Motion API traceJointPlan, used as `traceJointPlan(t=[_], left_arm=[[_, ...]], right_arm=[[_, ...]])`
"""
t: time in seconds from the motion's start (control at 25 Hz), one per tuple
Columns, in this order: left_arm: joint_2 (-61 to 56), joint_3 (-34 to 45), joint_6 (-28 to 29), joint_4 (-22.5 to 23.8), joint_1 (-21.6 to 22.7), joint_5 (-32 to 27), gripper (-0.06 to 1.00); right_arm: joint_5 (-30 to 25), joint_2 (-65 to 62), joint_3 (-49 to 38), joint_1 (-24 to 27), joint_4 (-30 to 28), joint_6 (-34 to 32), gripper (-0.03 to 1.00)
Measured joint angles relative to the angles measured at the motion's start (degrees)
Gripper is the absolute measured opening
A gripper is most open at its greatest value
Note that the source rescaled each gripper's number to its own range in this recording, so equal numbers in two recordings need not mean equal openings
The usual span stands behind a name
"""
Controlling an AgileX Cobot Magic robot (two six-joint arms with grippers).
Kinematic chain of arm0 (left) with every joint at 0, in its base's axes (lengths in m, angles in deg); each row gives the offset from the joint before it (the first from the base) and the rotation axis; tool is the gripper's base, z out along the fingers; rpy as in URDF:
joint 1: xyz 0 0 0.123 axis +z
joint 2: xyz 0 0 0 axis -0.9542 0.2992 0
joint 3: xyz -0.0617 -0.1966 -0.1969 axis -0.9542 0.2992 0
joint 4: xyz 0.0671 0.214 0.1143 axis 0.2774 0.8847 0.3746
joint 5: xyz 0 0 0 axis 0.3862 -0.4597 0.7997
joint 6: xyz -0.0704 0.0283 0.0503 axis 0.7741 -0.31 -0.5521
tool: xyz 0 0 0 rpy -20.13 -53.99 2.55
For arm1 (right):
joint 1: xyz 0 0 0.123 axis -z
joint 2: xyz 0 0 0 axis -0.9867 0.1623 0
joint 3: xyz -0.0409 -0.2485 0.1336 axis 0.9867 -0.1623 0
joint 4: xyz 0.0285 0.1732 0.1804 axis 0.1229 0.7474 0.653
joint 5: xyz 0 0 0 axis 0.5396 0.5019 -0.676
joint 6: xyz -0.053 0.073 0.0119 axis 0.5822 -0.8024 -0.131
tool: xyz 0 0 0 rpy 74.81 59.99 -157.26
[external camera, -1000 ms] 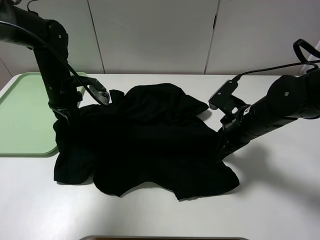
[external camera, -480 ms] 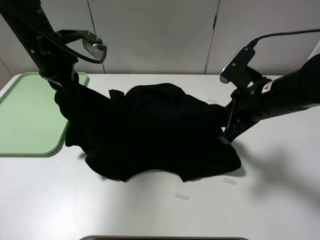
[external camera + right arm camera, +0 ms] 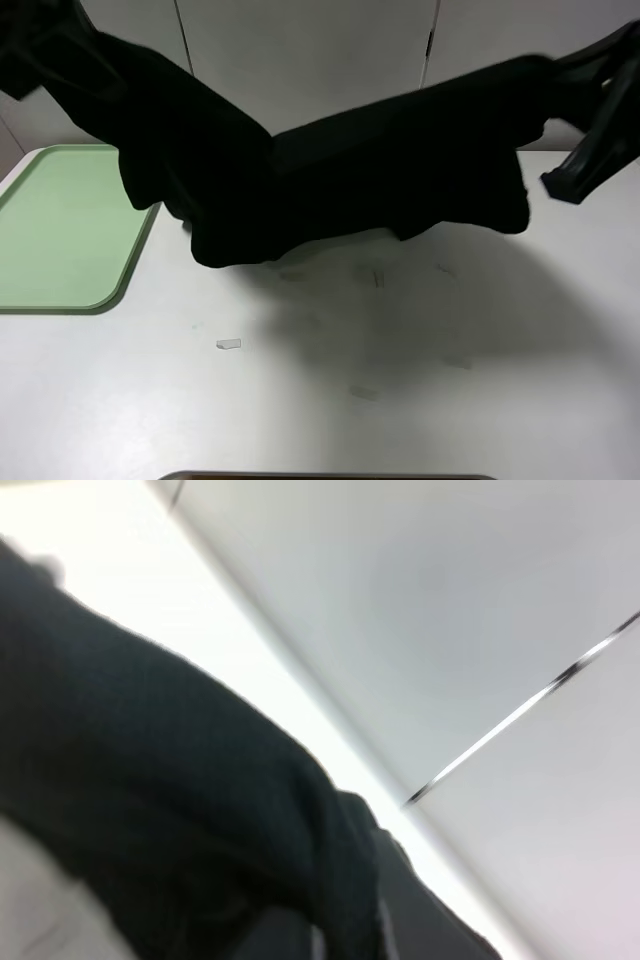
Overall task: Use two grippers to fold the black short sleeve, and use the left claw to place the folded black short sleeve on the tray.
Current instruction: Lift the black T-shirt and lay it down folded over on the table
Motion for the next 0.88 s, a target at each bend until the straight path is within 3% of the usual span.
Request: traceJointPlan(t=[0.16, 0.24, 0.44, 0.6, 0.68, 0.88], left_arm=[[-10.3, 0.0, 0.1, 1.8, -3.5, 1.2, 0.01], [-14.3, 0.0, 0.5, 3.2, -3.7, 3.2, 0.01], [-18.5, 0.0, 4.1, 11.6, -3.8, 8.8, 0.01], [-12.4, 0.0, 10.2, 23.2, -3.1, 9.4, 0.01], [-6.9, 0.0, 12.7, 26.5, -1.3, 9.6, 0.01], [4.6, 0.0, 14.1, 26.8, 2.0, 11.7, 0.01]], right_arm=[[-1.1, -9.0, 1.7, 0.0, -2.9, 0.0, 0.00], [-2.3, -12.9, 7.0, 0.0, -5.8, 0.0, 0.00], [-1.7, -5.7, 14.9, 0.0, -9.4, 0.0, 0.00], [-0.8, 3.0, 16.2, 0.7, -12.0, -0.1, 0.00], [1.1, 9.8, 16.3, 2.6, -13.0, -0.1, 0.00], [8.3, 24.7, 16.3, 8.9, -13.4, -0.1, 0.00]])
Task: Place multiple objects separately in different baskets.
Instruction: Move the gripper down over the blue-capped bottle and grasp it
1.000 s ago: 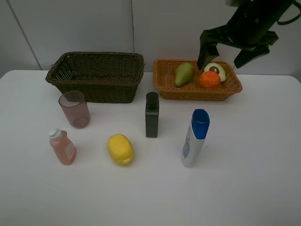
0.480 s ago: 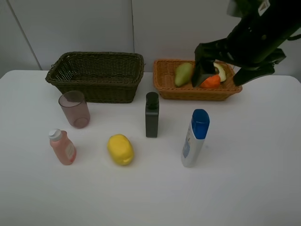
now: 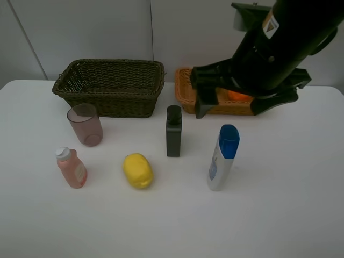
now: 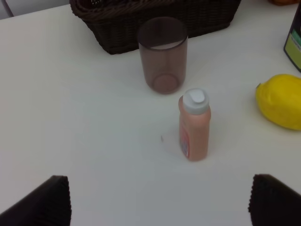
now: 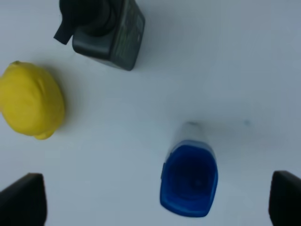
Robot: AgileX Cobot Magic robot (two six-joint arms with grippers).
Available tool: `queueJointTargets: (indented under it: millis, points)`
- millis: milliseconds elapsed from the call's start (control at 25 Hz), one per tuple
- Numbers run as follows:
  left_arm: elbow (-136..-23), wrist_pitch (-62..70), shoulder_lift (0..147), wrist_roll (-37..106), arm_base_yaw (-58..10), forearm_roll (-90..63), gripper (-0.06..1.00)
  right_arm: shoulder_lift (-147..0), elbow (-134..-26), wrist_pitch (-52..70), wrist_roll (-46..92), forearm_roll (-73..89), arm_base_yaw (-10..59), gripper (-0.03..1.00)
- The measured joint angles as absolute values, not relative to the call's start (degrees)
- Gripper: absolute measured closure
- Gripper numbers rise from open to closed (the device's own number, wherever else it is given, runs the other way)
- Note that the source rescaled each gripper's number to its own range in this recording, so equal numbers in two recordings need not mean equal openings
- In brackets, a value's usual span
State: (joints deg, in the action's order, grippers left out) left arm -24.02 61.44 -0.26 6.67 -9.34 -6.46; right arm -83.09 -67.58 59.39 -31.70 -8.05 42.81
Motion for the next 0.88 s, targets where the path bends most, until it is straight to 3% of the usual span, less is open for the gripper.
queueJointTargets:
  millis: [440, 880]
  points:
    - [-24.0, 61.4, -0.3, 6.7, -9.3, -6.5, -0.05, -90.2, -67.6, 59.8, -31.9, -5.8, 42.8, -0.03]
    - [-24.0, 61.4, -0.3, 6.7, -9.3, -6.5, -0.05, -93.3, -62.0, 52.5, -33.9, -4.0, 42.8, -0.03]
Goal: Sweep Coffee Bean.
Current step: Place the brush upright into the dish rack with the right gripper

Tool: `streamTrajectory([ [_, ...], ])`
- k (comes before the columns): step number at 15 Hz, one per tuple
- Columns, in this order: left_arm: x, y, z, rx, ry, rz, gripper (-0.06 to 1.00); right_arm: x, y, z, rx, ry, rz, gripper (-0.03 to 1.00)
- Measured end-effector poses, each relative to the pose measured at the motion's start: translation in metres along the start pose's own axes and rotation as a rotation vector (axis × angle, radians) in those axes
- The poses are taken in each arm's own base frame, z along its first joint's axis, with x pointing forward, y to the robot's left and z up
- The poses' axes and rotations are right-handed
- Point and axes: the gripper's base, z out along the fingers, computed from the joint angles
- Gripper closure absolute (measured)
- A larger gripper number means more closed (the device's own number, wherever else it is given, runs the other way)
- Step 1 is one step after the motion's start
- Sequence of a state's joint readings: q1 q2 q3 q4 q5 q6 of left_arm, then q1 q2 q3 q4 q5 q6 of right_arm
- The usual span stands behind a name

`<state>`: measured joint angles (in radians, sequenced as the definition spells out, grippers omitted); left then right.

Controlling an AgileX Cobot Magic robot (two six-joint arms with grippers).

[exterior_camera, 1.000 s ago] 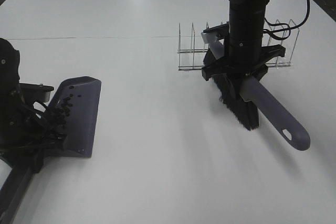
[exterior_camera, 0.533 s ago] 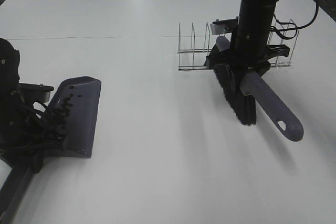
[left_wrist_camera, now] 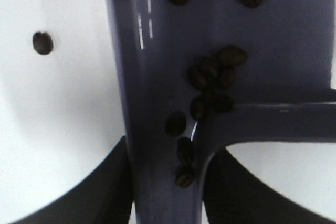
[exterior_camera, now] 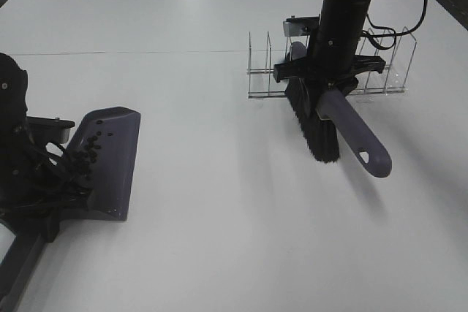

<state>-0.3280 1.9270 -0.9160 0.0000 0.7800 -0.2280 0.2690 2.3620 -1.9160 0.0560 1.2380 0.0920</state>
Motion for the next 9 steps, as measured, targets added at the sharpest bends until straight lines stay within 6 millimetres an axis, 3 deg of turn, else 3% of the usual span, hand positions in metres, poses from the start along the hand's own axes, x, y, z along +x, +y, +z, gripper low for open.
streamTrajectory([
  [4,0.001,0.0,0.0,-0.002,0.01,0.0,0.6,-0.017,0.002,0.0,-0.008,-0.05,0.046,0.68],
  [9,0.002,0.0,0.0,-0.004,0.018,0.0,0.6,-0.023,0.003,-0.005,-0.012,-0.076,0.07,0.68],
])
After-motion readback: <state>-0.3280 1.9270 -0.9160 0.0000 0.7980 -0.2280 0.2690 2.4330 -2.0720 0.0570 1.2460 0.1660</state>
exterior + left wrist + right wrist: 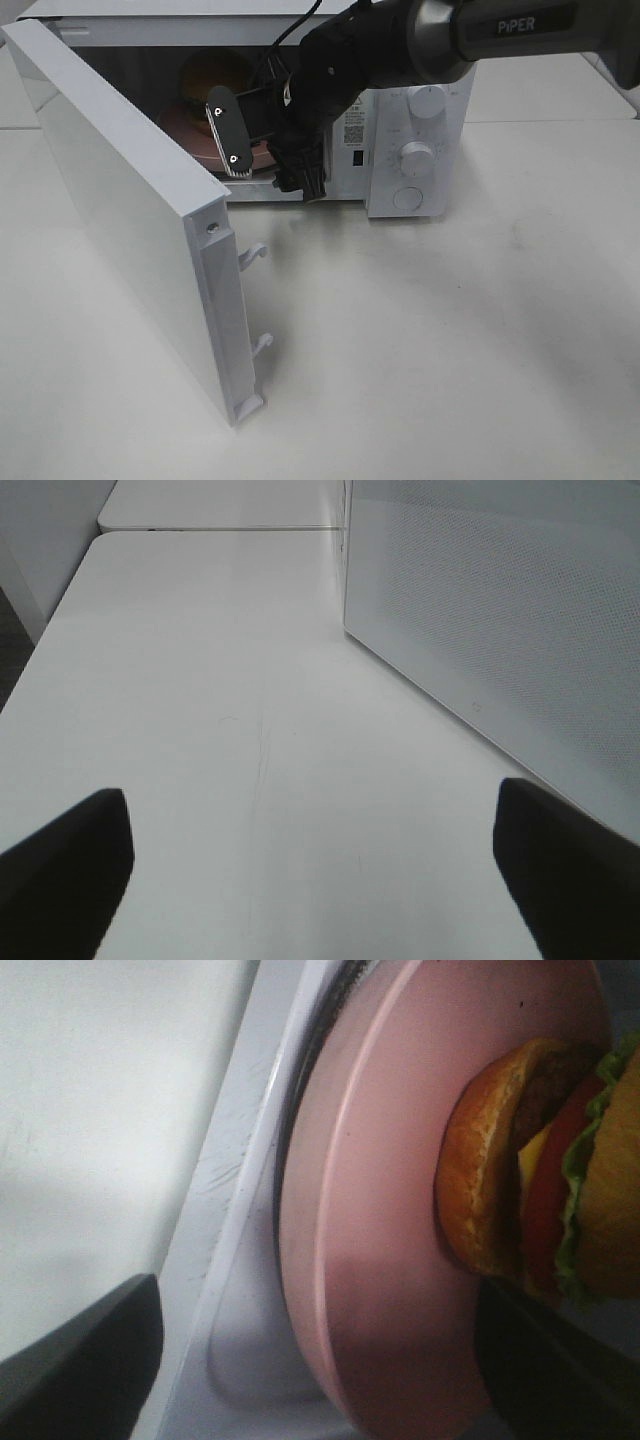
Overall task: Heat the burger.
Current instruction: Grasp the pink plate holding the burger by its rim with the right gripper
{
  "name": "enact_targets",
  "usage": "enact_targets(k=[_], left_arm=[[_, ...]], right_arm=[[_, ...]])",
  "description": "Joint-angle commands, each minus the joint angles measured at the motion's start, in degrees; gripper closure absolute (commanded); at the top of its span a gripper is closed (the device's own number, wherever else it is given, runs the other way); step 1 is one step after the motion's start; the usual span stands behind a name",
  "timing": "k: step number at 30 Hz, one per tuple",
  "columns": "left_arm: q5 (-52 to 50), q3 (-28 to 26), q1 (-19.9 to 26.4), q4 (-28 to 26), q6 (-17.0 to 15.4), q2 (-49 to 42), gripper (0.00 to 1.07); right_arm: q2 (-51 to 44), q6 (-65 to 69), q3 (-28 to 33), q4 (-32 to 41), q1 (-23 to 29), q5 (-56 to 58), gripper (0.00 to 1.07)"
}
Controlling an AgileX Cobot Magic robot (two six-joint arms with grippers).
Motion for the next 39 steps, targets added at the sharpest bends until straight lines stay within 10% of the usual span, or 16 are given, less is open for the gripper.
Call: enact_targets(k=[1, 21, 33, 39], left_arm=[[-0.2, 0.0, 0.1, -0.2, 0.2, -1.0, 0.17], [-0.2, 0.0, 0.1, -0.2, 0.2, -1.0, 0.17], [-0.2, 0.0, 0.1, -0.2, 0.2, -1.0, 0.17], [-0.2, 0.0, 0.1, -0.2, 0.2, -1.0, 0.17]], right_arm=[[1.5, 0.6, -2.6, 0.3, 0.3, 1.0, 0.26], [10.9, 1.0, -13.4, 4.1, 0.1, 4.9, 0.33], [10.8, 0.1, -13.6, 4.8, 0.1, 4.2, 1.07], [10.2, 0.1, -13.6, 4.8, 0.1, 4.3, 1.07]])
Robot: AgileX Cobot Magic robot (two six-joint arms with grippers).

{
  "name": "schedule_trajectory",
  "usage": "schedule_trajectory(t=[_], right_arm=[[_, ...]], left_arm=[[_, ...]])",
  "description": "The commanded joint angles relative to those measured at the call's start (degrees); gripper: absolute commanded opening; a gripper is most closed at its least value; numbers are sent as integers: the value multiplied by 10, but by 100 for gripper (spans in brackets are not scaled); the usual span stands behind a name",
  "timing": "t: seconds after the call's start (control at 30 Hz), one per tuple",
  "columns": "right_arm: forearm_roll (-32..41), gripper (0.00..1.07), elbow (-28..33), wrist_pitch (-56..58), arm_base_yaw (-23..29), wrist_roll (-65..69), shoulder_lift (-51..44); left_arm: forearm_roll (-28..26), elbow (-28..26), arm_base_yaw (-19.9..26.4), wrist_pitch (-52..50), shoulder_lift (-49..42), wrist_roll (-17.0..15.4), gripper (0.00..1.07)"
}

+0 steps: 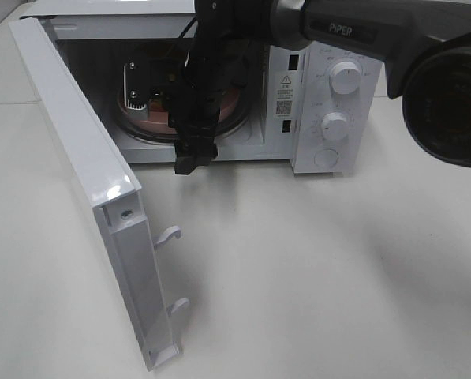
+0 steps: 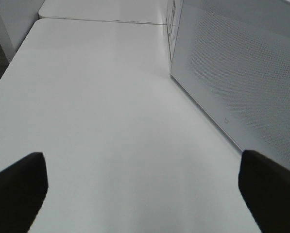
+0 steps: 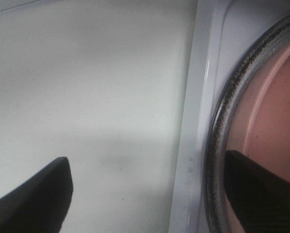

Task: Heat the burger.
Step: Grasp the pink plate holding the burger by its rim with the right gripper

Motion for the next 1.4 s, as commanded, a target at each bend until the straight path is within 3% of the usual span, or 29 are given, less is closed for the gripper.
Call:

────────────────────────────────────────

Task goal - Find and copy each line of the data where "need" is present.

Solution for this problem -
Note that the source rescaled each gripper's number to its own range in this recording, so equal numbers in two recordings need not mean equal openings
- Note that the source rescaled each gripper's number to its own range in this recording, so equal numbers in two recordings need not mean equal openings

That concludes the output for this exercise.